Material for this exercise Start Marker

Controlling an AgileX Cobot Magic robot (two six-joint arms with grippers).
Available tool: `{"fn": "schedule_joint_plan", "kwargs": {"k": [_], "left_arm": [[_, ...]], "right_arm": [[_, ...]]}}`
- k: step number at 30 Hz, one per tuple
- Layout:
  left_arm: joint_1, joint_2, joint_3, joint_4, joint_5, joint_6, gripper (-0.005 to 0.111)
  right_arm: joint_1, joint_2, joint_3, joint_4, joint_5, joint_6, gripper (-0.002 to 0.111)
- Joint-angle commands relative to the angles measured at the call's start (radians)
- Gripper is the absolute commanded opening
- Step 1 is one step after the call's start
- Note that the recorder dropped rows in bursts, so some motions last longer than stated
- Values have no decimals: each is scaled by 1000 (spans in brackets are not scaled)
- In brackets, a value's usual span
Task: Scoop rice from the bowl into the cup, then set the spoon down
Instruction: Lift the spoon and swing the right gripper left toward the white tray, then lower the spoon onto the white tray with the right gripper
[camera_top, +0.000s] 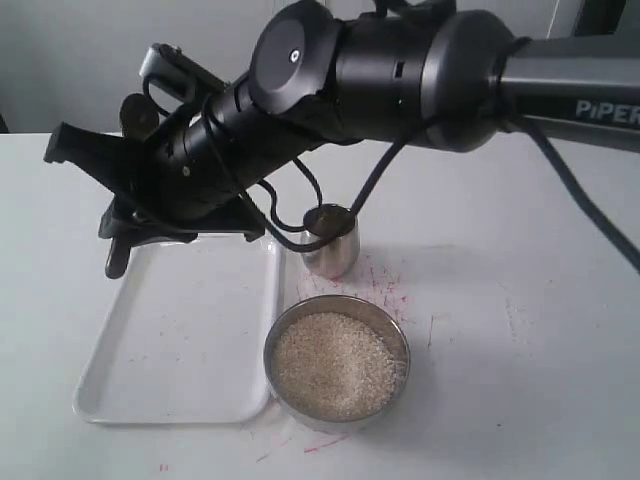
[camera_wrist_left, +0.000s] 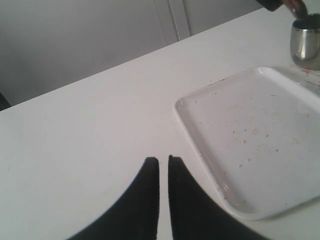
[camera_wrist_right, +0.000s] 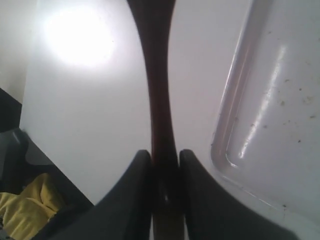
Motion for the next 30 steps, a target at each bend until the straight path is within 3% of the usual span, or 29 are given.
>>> {"fn": "schedule_joint_plan", "kwargs": {"k": [1,9,14,22,30], "left_arm": [[-3,-1,-3,-5,-4,2,14],[-3,-1,-3,-5,-4,2,14],[-3,-1,-3,-5,-4,2,14],[-3,-1,-3,-5,-4,2,14],[-3,-1,-3,-5,-4,2,14]], "right_arm": [[1,30,2,-9,-5,-11,0],[16,65,-7,-41,-34,-24,0],[69,65,-60,-222,-35,-15,0],[127,141,-191,-459,151,-17,0],[138,267,-303,-499,271,32,0]]}}
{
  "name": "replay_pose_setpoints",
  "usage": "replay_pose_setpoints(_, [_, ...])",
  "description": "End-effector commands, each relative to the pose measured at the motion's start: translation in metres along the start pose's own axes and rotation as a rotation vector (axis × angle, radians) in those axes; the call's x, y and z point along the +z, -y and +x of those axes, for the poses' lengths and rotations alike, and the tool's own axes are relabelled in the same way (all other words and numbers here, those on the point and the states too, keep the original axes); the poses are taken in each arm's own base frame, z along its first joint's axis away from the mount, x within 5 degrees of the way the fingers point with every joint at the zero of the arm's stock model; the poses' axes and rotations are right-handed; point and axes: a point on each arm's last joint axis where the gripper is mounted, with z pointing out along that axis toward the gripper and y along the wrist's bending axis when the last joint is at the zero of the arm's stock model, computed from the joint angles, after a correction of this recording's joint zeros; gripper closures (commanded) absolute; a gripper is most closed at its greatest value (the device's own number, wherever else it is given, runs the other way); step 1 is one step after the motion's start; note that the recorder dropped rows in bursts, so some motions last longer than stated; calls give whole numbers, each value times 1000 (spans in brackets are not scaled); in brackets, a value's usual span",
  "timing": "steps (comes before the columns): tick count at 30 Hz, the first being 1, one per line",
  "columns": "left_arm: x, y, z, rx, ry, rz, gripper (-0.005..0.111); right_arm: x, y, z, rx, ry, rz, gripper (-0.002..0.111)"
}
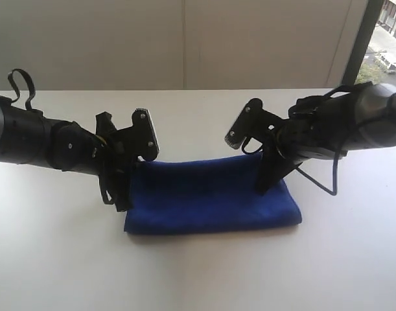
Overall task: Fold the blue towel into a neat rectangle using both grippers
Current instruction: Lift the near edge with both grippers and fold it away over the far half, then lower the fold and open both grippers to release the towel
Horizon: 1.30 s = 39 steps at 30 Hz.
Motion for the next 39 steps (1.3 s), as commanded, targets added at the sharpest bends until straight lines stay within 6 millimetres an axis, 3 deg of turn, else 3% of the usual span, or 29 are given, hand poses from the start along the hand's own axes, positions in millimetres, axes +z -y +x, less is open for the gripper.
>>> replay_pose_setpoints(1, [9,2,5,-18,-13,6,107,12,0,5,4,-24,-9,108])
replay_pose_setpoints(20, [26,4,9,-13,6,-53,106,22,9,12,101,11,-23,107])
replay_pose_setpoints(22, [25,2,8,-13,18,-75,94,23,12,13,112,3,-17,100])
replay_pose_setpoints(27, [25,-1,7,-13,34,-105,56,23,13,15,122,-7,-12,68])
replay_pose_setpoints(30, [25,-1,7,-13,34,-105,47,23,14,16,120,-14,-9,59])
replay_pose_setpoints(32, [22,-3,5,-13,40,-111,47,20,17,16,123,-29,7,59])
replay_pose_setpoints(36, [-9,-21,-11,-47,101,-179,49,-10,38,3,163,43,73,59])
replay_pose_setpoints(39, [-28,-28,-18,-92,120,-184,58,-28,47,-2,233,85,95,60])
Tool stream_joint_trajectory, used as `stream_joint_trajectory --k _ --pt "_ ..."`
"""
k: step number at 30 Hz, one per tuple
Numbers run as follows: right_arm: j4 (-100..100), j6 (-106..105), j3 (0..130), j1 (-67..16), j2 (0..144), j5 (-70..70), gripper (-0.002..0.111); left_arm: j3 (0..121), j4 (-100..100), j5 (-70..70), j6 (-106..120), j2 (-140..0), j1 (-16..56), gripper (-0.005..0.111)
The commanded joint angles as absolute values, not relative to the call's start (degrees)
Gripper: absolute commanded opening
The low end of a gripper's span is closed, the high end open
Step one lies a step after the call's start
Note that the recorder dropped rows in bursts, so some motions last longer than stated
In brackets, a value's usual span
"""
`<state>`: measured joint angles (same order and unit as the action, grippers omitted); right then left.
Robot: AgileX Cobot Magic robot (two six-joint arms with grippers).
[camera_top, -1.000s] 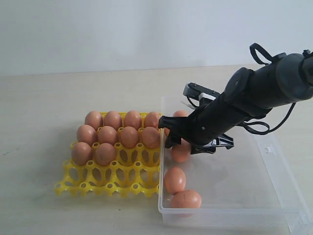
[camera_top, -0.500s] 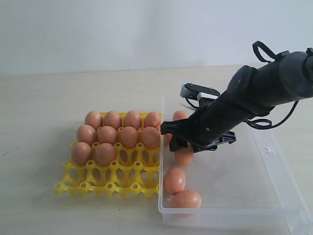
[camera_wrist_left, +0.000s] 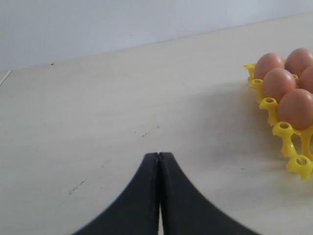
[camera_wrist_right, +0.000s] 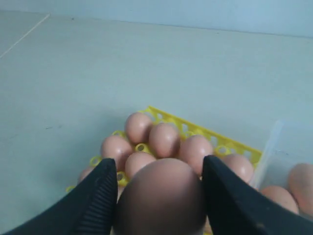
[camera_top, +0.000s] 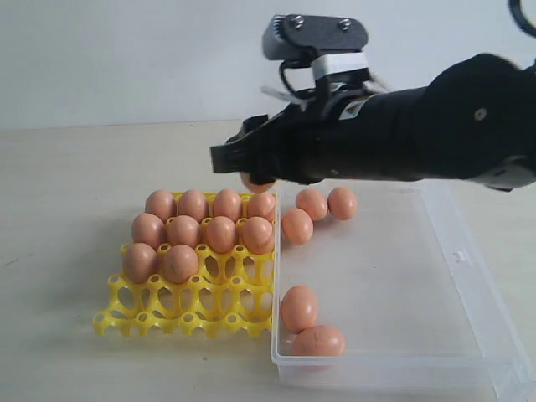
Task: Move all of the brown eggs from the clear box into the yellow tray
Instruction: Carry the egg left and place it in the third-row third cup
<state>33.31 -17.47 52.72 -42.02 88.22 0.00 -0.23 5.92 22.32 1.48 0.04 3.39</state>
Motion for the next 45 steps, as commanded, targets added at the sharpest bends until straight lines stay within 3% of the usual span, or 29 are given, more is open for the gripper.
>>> stream_joint_trajectory --k 1,7,15,45 --pt "31.9 -20.4 52.4 -46.6 92.7 5.4 0.0 0.0 5.8 21.8 1.3 0.0 3.3 0.0" --pt "31.9 -20.5 52.6 -50.1 99.6 12.5 0.0 0.0 5.8 21.8 1.3 0.0 3.3 0.0" --pt "29.3 -20.5 59.4 -50.6 107.7 11.7 0.0 0.0 5.8 21.8 1.3 0.0 3.3 0.0" --pt "29.5 -20.0 60.4 -48.2 111.9 6.2 0.0 0.0 5.8 21.8 1.3 0.0 3.3 0.0"
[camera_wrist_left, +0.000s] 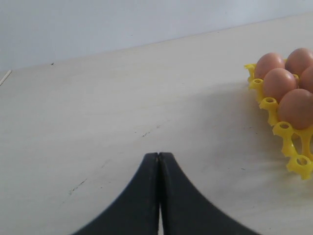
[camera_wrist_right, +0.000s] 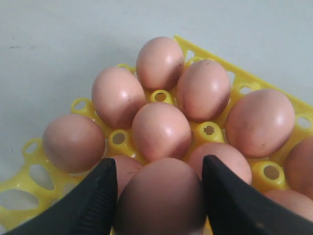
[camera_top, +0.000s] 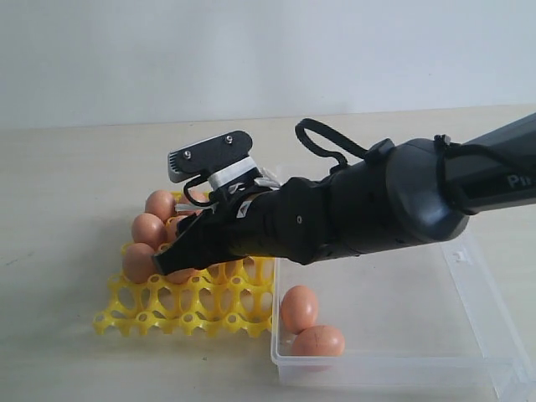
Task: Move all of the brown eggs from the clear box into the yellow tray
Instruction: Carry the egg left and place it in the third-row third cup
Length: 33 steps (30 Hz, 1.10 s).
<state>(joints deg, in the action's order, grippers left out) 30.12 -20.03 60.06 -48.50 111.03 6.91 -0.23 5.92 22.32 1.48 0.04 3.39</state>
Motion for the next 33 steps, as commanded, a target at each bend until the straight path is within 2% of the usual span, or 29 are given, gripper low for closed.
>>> stream_joint_trajectory --k 1,5,12,15,29,33 --pt "29.5 -20.0 60.4 -48.2 112.0 6.0 0.0 0.0 5.8 21.8 1.3 0.0 3.3 0.0" --pt "29.5 -20.0 60.4 -48.2 112.0 5.8 0.008 0.0 5.8 21.8 1.3 0.0 3.3 0.0" --pt "29.5 -20.0 60.4 -48.2 112.0 5.8 0.043 0.0 5.8 21.8 1.3 0.0 3.3 0.0" --pt "29.6 -20.0 60.4 -48.2 112.0 5.8 0.053 0.0 5.8 21.8 1.3 0.0 3.3 0.0" --pt "29.6 -19.9 60.4 -48.2 106.3 4.1 0.056 0.0 5.8 21.8 1.3 0.0 3.3 0.0" --pt "29.3 -21.6 60.4 -47.2 101.2 2.8 0.052 0.0 5.8 21.8 1.3 0.0 3.3 0.0"
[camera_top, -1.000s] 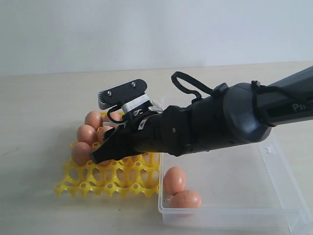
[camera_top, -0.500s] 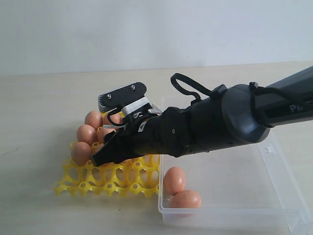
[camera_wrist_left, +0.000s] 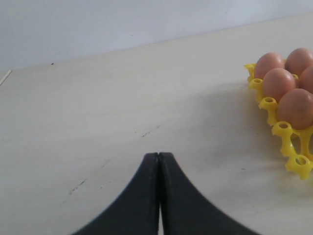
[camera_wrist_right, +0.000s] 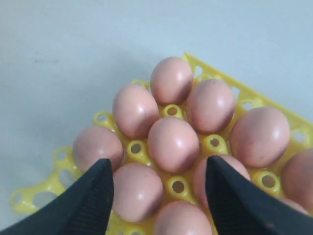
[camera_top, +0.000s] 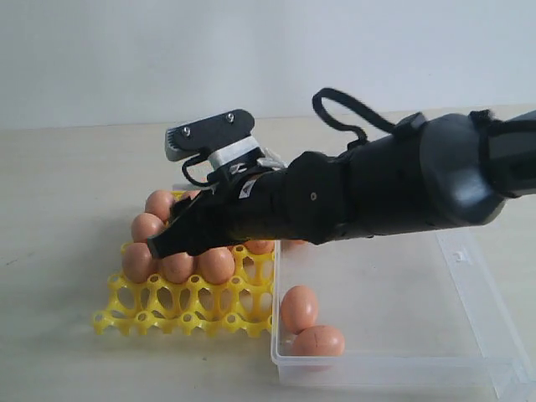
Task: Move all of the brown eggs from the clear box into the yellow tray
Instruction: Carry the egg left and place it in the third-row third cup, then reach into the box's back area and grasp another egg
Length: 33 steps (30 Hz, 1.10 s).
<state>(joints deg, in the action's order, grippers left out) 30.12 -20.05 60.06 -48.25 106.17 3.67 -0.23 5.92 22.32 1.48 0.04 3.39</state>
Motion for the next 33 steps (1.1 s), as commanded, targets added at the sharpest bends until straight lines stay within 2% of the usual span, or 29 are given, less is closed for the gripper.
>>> stream_joint_trajectory --k 1,3,7,8,14,17,22,29,33 --pt "29.3 -23.0 60.4 -47.0 99.7 2.9 0.048 0.0 5.8 21.8 1.3 0.0 3.3 0.0" --pt "29.3 -26.2 60.4 -46.9 97.0 2.9 0.036 0.0 5.8 21.8 1.3 0.0 3.3 0.0" --pt "29.3 -31.6 60.4 -45.5 92.6 0.4 0.003 0.0 5.8 21.8 1.3 0.0 3.3 0.0" --pt "29.3 -32.0 60.4 -44.8 92.2 -1.3 0.0 0.0 5.8 21.8 1.3 0.0 3.3 0.0" --pt "25.6 -26.4 60.4 -34.5 94.3 -10.7 0.0 0.0 5.8 21.8 1.3 0.0 3.3 0.0" --pt "21.8 -19.2 60.4 -29.3 96.4 -11.0 0.003 0.0 5.8 21.8 1.3 0.0 3.3 0.0" --pt "17.6 -13.1 64.1 -23.1 101.2 -16.9 0.019 0.0 5.8 21.8 1.3 0.0 3.3 0.0" --pt "12.0 -5.2 75.2 -21.2 109.7 -30.6 0.045 0.0 5.8 21.8 1.3 0.0 3.3 0.0" --pt "11.8 -4.2 81.2 -20.9 114.0 -37.0 0.049 0.0 5.8 21.8 1.3 0.0 3.3 0.0"
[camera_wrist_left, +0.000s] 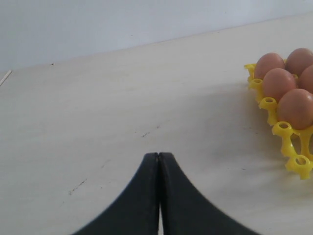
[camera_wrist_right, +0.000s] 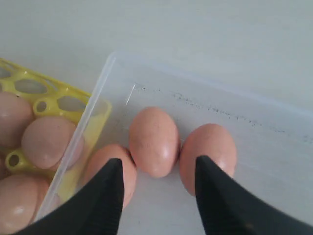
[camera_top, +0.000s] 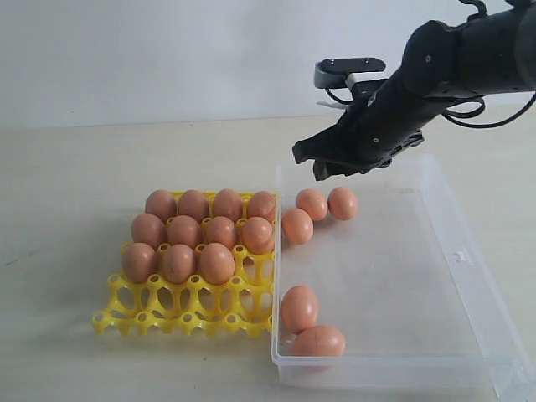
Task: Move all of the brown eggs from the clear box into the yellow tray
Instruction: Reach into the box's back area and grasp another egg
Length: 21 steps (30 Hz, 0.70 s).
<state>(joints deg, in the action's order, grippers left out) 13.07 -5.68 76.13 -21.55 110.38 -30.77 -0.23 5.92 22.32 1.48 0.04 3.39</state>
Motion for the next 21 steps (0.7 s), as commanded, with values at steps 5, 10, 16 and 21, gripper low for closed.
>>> stream_joint_trajectory --k 5,10,16,21 --pt "8.5 0.0 86.1 -19.5 118.0 -42.1 0.049 0.0 5.8 21.8 1.3 0.0 3.3 0.0" --pt "9.0 0.0 86.1 -17.9 118.9 -42.0 0.049 0.0 5.8 21.8 1.3 0.0 3.3 0.0" --pt "10.2 0.0 86.2 -17.9 121.7 -38.9 0.049 0.0 5.8 21.8 1.3 0.0 3.3 0.0" --pt "11.6 0.0 86.2 -17.9 122.7 -36.7 0.049 0.0 5.8 21.8 1.3 0.0 3.3 0.0"
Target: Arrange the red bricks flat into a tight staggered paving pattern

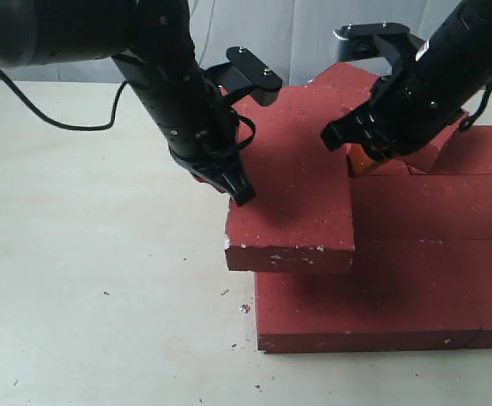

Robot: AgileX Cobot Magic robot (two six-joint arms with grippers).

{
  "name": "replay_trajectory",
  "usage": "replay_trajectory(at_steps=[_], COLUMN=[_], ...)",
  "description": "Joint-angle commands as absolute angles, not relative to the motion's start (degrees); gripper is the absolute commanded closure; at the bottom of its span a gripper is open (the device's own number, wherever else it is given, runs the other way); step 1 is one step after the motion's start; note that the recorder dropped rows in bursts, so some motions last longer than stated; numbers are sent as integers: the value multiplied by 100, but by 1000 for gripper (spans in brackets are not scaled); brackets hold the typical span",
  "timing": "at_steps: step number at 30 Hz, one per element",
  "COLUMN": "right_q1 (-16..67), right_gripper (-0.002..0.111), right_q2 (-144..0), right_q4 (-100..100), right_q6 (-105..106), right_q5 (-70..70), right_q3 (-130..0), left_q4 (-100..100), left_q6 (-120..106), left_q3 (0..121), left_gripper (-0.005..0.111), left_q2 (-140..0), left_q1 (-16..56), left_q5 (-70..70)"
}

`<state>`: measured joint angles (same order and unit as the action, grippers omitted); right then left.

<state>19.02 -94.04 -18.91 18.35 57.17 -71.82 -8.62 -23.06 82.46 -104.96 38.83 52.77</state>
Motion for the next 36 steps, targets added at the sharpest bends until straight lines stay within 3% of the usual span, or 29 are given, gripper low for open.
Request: replay_trajectory(at_steps=[1,8,18,36], right_q1=[2031,3252,3875,3864], right_gripper=[109,109,109,109], right_q2=[-9832,-11467,-12933,-12668], right_q4=[-2725,-2726,-2711,-1103], right_q6=[2270,2281,2281,1773], right_q5=[5572,5356,5512,6124], right_q3=[-7671,-9395,-11063,-11212], left_q4=[-855,-946,-1142,-1153], left_q6=[-1976,-1803,-1781,-1601], left_q3=[7858,6301,4864,4288], left_gripper=[107,107,107,107], left_q2=[-10132,-9378,-9109,-8498], left_q1=[3647,2862,2047,1843], left_q5=[5276,4808,3699,3803])
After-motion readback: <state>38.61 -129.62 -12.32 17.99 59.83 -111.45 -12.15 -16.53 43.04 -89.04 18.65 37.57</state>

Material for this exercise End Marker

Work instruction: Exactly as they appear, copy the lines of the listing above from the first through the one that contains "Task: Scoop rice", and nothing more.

Response to this exercise:
Controlling an AgileX Cobot Magic robot (two six-joint arms with grippers).
Available tool: `{"fn": "schedule_joint_plan", "kwargs": {"k": [_], "left_arm": [[_, ...]], "right_arm": [[_, ...]]}}`
- k: step number at 30 Hz, one per tuple
- Layout:
  left_arm: joint_1, joint_2, joint_3, joint_4, joint_5, joint_6, gripper (-0.005 to 0.111)
  right_arm: joint_1, joint_2, joint_3, joint_4, joint_5, joint_6, gripper (-0.002 to 0.111)
- Joint-angle commands relative to the angles measured at the call's start (radians)
- Gripper is the absolute commanded opening
- Step 1 is one step after the call's start
- Note that the recorder dropped rows in bursts, so some motions last longer than stated
- Values have no decimals: each is scaled by 1000 (spans in brackets are not scaled)
- In brackets, a value's usual span
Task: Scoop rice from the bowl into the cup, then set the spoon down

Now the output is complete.